AERP research covers many areas including: social organization, behavior, demography, ecological dynamics, spatial analyses and mapping, communication, genetics, human-elephant interactions and cognition. Our long-term datasets underpin all these research topics.
The Amboseli Trust for Elephants was started by Cynthia Moss, an American who is well known in the conservation world for coordinating groundbreaking research into elephant communication, intelligence and social behaviour. Now the organization coordinates outreach to educate local communities, monitors poaching crime, and runs research programs in the greater Amboseli area. This an area in Kenya, at the foot of Mount Kilimanjaro, where elephants congregate in high numbers. A recent continental elephant census has revealed that elephant numbers have fallen more dramatically in the last five years than ever before in history, which makes the work the folks are doing at ATE more important than ever.
About the Artist, Guy Combes
Guy Combes (AFC, SAA) was born in Kenya in 1971, the son of renowned wildlife artist, Simon Combes. His art background came not just from his father, but an interest in exploring different forms of media and commercial application. His education included sculpture and design at college in England where he also majored in history of art. He returned to Kenya in 2001 and quickly rekindled his love for Africa and her wildlife, becoming involved in a number of conservation causes for which he now tirelessly campaigns, including Soysambu Conservancy – his Kenyan home-away-from-home – and preserving the rich mosaic of biodiversity in the Great Rift Valley.
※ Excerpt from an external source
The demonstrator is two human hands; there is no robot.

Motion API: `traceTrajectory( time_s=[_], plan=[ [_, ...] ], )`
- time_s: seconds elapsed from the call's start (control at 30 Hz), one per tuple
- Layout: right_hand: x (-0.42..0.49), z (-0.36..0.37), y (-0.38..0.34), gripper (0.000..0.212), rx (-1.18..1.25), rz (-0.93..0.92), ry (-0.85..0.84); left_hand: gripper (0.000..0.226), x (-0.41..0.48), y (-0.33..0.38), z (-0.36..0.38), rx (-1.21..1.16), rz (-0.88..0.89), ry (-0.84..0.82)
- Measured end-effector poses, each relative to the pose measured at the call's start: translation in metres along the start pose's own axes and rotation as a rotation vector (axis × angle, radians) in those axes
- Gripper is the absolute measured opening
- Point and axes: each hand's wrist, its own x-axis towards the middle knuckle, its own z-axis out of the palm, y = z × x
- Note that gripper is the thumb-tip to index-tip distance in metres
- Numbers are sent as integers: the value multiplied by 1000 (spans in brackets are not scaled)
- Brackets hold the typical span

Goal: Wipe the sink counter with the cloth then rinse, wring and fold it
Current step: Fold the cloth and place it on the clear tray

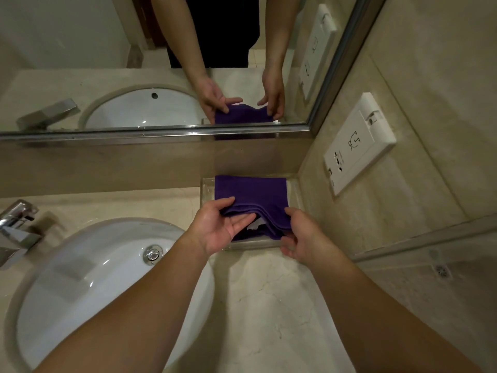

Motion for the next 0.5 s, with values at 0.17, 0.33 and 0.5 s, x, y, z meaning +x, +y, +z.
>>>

In 2011 he completed five years as Artist in Residence at the Hiram Blauvelt Art Museum in New Jersey and this gave him the opportunity to reach an American audience, not only with his art, but also his experience of Africa. He is a signature member of both Artists for Conservation and the Society of Animal Artists, and his work has been both awarded and accepted into national museum shows, galleries and tours. He regularly revisits Kenya where he leads expeditions for artists and groups of conservation biology students from the US. He has lectured at zoos and universities on the East Coast including Yale and George Mason, with whom he has set up research programs at a facility he helped develop at Soysambu Conservancy, and now regularly gives art workshops in Canada, the US and England.
America is where he has found his niche, and the future for Guy will involve his time being spent working on artistic projects that bring awareness to international audiences, while developing his own field knowledge on the ground in Kenya in order to inform himself and the people he is so passionate about showing it to.